Obecnie zainteresowanie piłką ręczną jest niższe niż w czasach, gdy zespół z Olsztyna występował w PGNiG Superlidze. - Frekwencja to nie jest nasza mocna strona. Nasze mecze nie są imprezami masowymi. Otwarta jest trybuna na 300 osób, a hala Urania ma pojemność 1906 osób. Dzięki wynikom, coraz szczelniej zapełniamy tę trybunę. Szukamy sponsorów, by móc rozwijać klub. Olsztyn i nasze województwo to jednak trudny rynek.

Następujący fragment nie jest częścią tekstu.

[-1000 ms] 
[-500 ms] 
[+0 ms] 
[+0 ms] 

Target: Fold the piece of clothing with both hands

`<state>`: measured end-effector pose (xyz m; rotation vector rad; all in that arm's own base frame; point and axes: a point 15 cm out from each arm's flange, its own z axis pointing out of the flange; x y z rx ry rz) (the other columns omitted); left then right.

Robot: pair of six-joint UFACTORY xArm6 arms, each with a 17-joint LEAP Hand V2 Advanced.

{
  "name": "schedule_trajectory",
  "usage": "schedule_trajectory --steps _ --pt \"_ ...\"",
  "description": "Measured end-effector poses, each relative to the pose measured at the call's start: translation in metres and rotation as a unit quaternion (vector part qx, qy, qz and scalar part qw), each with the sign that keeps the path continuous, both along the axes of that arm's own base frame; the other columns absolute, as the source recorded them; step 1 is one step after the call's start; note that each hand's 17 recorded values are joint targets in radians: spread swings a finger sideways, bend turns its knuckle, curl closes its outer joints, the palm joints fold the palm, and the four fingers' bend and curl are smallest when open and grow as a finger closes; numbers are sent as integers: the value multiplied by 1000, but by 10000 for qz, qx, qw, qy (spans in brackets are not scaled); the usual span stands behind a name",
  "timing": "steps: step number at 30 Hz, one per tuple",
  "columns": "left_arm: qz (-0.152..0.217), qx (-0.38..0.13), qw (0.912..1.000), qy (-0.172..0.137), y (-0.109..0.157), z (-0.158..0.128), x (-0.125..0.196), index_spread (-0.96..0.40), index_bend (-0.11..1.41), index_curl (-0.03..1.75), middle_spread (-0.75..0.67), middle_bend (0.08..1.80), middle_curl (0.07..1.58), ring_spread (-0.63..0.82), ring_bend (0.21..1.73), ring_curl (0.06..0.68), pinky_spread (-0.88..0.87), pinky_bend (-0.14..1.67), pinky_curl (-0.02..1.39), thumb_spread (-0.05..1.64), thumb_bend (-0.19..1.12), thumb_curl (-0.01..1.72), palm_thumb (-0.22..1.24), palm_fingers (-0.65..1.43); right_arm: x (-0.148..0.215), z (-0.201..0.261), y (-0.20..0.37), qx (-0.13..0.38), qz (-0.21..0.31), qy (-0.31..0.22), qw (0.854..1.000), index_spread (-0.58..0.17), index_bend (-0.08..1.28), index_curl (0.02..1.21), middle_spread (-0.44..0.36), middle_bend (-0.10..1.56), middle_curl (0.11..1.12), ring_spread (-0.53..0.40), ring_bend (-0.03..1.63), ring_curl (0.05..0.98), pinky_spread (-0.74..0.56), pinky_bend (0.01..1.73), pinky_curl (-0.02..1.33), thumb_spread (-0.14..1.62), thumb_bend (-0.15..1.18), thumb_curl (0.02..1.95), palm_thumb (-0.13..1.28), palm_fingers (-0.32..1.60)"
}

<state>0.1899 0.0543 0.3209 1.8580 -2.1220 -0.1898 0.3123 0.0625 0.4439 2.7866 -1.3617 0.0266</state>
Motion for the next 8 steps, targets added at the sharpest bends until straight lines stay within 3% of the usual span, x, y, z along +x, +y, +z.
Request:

Konkurujemy o sponsorów ze Stomilem, siatkarskim AZS-em, czy pierwszoligowymi koszykarkami. Nasz zespół nie jest oczkiem w głowie władz miasta - żałuje Leszek Dublaszewski.

Mimo bardzo dobrych wyników drużyny, w przypadku zwycięstwa w grupie A olsztynianie na ten moment nie myślą o skorzystaniu z gry w PGNiG Superlidze. - Przed sezonem nie rozważaliśmy awansu. Chcąc grać w PGNiG Superlidze, trzeba byłoby sprowadzić 6-8 klasowych zawodników. Nie stać nas na to, a nie chcemy powtórzyć historii innych klubów, które po awansie nie potrafiły się odnaleźć. Na grę w elicie potrzeba 2-2,5 miliona złotych. Gdy wygralibyśmy ligę, zaczęlibyśmy się zastanawiać czy podjąć rękawicę. Na dzień dzisiejszy nie widzę perspektywy budowy tak wysokiego budżetu - zakończył Dublaszewski.